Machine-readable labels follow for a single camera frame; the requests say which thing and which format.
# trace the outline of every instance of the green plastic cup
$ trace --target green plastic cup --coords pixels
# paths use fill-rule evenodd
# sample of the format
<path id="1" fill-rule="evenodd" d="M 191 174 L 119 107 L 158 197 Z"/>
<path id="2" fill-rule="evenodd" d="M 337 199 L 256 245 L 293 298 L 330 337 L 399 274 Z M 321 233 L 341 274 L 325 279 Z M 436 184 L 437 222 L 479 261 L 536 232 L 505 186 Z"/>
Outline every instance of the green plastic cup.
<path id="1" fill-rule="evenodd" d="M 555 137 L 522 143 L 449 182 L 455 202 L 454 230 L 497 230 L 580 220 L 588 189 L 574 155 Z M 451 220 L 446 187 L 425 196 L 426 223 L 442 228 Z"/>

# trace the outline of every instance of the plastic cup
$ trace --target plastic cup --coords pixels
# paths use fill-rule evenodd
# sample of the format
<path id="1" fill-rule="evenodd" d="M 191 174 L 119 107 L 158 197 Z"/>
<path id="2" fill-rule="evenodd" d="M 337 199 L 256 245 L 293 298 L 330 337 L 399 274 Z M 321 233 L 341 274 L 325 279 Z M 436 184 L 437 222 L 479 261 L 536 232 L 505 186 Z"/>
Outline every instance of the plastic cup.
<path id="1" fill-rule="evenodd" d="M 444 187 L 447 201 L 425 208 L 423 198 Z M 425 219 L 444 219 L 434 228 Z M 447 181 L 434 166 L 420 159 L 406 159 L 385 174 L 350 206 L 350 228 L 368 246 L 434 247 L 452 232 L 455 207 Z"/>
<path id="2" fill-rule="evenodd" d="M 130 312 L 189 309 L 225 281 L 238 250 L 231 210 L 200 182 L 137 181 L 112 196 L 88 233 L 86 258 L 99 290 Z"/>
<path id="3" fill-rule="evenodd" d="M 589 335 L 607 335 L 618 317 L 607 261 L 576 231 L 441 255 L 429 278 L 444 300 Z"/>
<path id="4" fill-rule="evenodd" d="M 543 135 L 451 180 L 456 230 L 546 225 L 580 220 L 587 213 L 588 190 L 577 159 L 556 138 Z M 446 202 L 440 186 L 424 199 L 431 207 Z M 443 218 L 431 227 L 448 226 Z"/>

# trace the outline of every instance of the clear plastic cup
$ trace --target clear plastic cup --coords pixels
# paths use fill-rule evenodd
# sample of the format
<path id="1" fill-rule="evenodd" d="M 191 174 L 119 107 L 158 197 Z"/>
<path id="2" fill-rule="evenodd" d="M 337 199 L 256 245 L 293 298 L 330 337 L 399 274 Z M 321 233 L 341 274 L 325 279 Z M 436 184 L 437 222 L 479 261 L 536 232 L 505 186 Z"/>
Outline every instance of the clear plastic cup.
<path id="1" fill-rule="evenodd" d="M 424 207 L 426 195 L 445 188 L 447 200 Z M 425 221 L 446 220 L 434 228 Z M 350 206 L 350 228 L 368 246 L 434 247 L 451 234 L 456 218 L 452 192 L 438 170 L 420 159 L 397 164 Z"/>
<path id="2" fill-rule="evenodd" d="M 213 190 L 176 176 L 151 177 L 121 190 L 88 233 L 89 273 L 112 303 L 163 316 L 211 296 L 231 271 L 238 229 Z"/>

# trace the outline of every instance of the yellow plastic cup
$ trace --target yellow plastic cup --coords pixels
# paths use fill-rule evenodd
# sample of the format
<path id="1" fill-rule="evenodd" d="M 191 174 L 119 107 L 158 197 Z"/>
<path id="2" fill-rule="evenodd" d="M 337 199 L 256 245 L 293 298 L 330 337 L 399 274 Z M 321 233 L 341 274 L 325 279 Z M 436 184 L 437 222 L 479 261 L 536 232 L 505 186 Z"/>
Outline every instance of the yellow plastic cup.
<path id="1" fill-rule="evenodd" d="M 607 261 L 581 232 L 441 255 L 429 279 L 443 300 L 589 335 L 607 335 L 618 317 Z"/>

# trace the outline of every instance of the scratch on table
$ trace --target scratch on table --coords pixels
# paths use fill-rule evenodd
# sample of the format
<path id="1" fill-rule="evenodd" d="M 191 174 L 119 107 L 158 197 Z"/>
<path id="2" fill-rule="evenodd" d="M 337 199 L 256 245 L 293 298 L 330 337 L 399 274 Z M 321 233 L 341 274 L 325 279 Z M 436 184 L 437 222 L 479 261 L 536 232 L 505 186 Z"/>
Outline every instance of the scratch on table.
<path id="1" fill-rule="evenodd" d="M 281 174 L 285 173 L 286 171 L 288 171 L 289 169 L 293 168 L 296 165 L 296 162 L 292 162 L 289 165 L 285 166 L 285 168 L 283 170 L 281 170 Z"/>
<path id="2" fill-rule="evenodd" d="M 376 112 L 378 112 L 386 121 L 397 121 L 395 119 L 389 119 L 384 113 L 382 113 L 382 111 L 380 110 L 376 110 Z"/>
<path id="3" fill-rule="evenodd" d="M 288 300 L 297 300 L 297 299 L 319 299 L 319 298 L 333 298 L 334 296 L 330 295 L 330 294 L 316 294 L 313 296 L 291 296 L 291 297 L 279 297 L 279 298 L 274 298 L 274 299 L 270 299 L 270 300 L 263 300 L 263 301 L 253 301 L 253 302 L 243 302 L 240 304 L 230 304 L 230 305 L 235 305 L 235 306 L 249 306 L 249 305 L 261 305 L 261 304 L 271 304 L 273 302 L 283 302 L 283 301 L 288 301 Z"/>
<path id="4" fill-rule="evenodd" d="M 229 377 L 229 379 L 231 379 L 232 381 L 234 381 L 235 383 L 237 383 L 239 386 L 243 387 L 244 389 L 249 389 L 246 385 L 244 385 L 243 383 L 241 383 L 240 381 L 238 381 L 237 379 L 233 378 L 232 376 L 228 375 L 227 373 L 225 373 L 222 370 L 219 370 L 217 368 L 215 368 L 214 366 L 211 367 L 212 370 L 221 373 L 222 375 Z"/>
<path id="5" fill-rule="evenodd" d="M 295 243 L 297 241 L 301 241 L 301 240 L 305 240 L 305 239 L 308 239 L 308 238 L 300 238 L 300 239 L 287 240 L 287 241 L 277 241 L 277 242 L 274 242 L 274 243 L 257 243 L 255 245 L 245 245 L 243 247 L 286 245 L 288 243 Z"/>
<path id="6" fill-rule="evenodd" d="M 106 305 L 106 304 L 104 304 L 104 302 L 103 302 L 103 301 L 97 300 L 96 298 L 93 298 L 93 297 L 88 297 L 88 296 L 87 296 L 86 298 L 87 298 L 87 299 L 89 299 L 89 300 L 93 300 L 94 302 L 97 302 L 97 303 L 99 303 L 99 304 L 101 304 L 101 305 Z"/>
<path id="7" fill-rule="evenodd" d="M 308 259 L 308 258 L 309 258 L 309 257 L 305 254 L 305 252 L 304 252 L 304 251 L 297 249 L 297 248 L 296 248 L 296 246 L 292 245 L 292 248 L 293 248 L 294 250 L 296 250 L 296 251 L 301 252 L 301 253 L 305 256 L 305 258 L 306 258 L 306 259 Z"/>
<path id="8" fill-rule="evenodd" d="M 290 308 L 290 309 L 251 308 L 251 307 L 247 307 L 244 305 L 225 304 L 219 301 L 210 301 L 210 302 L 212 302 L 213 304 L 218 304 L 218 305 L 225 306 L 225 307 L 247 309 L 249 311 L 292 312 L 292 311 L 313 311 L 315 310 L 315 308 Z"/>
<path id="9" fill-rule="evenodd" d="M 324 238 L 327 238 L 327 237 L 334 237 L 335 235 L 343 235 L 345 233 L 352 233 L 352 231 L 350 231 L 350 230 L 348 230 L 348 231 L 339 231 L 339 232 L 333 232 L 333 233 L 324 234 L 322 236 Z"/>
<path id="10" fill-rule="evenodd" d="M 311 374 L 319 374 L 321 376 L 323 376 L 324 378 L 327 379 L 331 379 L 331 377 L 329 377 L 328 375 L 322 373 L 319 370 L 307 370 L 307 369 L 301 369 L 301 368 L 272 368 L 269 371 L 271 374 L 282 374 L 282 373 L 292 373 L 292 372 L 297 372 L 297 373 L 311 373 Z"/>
###
## YOUR OBJECTIVE
A single number is required: how many lines in the material above include the string "coords".

## EXPECTED OUTPUT
5